__Activity__: Please copy every line from the records below that contains the string "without".

__Record set__:
◆ ◆ ◆
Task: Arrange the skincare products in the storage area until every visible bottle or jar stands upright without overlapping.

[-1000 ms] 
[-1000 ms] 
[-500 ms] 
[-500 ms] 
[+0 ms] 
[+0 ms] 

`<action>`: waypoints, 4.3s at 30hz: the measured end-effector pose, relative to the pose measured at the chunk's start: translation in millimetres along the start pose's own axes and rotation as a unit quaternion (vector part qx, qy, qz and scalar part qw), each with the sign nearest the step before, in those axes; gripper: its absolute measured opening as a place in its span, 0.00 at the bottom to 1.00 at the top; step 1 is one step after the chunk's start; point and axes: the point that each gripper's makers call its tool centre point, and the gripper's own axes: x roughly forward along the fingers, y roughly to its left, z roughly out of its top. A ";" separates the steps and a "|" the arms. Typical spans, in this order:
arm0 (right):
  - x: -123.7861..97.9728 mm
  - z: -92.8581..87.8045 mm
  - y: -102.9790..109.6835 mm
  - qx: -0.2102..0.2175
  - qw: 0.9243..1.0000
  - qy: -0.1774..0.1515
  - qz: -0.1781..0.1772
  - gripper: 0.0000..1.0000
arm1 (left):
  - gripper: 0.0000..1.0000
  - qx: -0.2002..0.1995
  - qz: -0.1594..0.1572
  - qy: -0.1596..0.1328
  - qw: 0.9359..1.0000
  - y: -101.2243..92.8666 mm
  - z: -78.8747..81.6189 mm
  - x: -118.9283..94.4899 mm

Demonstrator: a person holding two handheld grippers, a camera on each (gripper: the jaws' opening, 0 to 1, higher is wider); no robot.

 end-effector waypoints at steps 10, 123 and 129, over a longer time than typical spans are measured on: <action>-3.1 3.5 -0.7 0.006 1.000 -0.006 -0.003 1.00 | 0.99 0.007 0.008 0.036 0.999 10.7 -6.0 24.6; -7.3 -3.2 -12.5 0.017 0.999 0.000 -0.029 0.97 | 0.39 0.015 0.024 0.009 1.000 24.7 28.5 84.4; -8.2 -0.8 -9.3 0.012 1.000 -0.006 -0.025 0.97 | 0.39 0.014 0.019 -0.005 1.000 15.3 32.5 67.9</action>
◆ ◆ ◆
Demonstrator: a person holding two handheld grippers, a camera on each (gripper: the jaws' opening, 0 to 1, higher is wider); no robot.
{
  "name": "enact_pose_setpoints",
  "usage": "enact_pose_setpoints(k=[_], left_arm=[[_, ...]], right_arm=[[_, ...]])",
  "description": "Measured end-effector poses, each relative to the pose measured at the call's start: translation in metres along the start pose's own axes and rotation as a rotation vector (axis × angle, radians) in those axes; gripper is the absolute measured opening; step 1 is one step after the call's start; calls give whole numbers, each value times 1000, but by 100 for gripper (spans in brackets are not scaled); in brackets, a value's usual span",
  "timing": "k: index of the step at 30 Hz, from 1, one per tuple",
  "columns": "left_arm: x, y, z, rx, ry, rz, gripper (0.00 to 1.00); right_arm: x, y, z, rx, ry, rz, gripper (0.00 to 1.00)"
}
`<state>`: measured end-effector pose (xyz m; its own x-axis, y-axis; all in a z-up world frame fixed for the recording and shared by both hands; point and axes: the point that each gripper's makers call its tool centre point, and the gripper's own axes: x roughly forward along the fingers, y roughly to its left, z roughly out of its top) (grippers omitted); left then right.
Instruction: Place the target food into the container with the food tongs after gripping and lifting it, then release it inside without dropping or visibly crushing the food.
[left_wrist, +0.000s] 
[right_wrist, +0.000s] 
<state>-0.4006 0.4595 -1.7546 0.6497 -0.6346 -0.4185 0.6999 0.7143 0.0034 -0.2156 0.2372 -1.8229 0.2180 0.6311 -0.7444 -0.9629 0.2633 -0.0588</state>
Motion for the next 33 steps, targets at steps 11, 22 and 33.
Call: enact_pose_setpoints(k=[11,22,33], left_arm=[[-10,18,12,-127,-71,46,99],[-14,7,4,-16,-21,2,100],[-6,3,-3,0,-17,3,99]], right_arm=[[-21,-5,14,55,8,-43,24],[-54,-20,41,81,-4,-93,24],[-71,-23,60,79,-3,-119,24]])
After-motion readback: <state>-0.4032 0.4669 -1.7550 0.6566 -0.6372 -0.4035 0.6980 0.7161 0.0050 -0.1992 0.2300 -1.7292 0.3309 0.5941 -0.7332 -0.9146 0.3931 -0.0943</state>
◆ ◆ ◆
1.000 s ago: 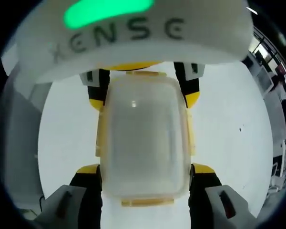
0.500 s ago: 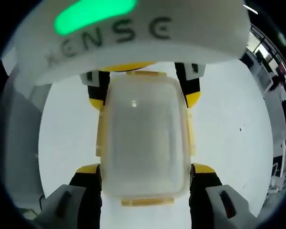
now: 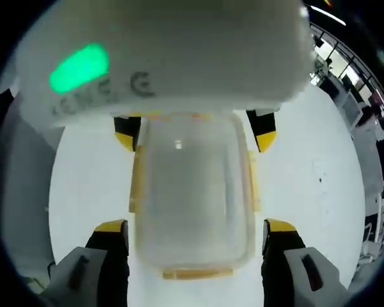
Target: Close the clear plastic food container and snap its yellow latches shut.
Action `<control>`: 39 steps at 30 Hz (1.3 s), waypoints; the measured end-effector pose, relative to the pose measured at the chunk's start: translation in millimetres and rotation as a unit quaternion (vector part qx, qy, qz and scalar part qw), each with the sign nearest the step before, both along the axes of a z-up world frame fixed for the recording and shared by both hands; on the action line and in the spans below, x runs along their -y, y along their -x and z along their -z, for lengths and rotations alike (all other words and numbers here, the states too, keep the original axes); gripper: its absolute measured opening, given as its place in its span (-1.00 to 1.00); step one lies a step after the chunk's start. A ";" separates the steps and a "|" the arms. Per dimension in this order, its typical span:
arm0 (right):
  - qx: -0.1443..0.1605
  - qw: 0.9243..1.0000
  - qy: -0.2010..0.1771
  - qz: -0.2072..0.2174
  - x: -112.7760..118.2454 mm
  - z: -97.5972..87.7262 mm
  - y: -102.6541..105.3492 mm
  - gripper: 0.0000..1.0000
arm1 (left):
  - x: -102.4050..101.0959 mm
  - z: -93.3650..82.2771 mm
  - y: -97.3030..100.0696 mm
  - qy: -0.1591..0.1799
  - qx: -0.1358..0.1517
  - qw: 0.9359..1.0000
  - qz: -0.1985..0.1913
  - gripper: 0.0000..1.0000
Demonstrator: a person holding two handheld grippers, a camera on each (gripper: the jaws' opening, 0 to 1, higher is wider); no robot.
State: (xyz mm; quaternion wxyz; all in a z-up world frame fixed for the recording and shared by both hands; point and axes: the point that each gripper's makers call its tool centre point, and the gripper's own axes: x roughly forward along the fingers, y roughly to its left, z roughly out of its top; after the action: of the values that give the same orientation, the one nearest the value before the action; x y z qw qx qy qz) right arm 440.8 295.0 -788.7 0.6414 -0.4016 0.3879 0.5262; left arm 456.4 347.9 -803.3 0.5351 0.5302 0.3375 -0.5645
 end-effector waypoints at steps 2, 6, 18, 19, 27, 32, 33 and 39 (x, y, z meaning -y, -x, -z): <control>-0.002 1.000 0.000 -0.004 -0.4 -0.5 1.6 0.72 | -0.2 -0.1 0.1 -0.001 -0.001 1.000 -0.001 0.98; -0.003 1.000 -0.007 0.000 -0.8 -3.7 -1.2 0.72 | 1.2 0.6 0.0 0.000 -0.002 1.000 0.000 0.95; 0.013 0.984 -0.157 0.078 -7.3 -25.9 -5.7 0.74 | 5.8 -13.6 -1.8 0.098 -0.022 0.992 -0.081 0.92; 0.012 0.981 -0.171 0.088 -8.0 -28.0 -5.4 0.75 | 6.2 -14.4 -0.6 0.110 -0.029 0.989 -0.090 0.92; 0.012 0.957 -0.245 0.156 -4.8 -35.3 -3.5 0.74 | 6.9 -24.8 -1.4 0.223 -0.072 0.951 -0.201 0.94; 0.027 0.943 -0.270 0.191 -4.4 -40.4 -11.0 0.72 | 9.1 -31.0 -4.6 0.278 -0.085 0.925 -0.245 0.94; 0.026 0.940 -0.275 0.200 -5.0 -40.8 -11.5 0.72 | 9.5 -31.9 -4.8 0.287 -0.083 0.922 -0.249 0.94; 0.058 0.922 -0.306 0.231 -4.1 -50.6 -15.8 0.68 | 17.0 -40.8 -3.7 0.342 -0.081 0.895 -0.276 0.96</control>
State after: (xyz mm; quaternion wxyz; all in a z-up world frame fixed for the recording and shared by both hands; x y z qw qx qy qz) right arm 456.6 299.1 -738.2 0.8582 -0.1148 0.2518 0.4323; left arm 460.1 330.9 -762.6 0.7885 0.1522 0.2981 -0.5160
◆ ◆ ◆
__Answer box__:
Task: Arrange the skincare products in the storage area until every visible bottle or jar stands upright without overlapping.
Instruction: Place the target food into the container with the food tongs after gripping and lifting it, then release it inside without dropping or visibly crushing the food.

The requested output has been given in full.